Pillar 3: Investments 
Some days are better than others in relationships, and attractive alternatives may come and go. As a result, satisfaction and alternatives both fluctuate. But, when satisfaction is low (e.g., you just had an argument with your partner) and alternatives are high (e.g., you just found out that your ex wants you back), why do people stay in their relationships rather than breaking up? It comes down to the investments.

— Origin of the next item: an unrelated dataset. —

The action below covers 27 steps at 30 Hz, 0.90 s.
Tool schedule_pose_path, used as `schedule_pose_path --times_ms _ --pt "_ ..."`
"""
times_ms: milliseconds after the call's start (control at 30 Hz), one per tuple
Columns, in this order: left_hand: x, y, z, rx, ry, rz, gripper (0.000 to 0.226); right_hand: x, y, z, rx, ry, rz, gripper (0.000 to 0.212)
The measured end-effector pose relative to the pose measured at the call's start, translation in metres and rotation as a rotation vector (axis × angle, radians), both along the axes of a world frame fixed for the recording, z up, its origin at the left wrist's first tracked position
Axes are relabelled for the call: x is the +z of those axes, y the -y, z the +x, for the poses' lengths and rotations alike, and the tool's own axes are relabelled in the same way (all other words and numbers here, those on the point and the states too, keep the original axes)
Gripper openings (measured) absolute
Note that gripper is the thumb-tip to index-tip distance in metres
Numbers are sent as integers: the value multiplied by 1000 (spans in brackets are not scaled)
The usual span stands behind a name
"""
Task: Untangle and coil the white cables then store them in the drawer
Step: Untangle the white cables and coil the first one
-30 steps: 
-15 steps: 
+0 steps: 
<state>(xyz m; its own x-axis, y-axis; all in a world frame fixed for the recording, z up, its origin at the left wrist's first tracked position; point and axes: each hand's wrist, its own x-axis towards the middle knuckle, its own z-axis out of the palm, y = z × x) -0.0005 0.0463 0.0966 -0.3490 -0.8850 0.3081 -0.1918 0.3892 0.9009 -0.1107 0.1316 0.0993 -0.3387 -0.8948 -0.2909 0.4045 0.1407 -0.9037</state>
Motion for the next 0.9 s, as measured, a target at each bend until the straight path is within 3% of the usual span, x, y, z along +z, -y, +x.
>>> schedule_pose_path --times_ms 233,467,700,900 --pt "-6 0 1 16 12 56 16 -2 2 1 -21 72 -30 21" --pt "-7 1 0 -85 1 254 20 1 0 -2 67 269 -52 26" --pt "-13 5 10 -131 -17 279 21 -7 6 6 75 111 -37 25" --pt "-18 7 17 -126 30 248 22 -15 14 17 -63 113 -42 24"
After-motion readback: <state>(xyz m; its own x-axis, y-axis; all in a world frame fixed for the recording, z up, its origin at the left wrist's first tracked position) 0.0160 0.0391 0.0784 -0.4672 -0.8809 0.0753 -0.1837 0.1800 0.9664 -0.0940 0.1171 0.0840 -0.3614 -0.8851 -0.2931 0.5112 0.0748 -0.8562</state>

Investments represent the things you’d lose if your relationship were to end; they are the stabilising factors that keep things afloat during the rough patches. They may be tangible items (such as a house you and your spouse purchased together) or intangible ones (such as the work and effort you put into your relationship over the years). Investments can be from the past (such as all of the memories you have with your partner), or they may relate to the future (the vacation you planned together for next summer). Social networks are another sort of investment; if you were to break up with your partner, who would “get to keep” the friends you both have in common? In short, investments are the things that you value in your relationship that would be lost if you broke up. And, they make it harder for you to part ways with that person.
Numerous studies show that these three pillars (satisfaction, alternatives, and investments) pull the majority of the weight when it comes to relationship commitment. This isn’t to say that other things don’t contribute; it's just that these three are essential for understanding how commitment is built — in any kind of romantic relationship.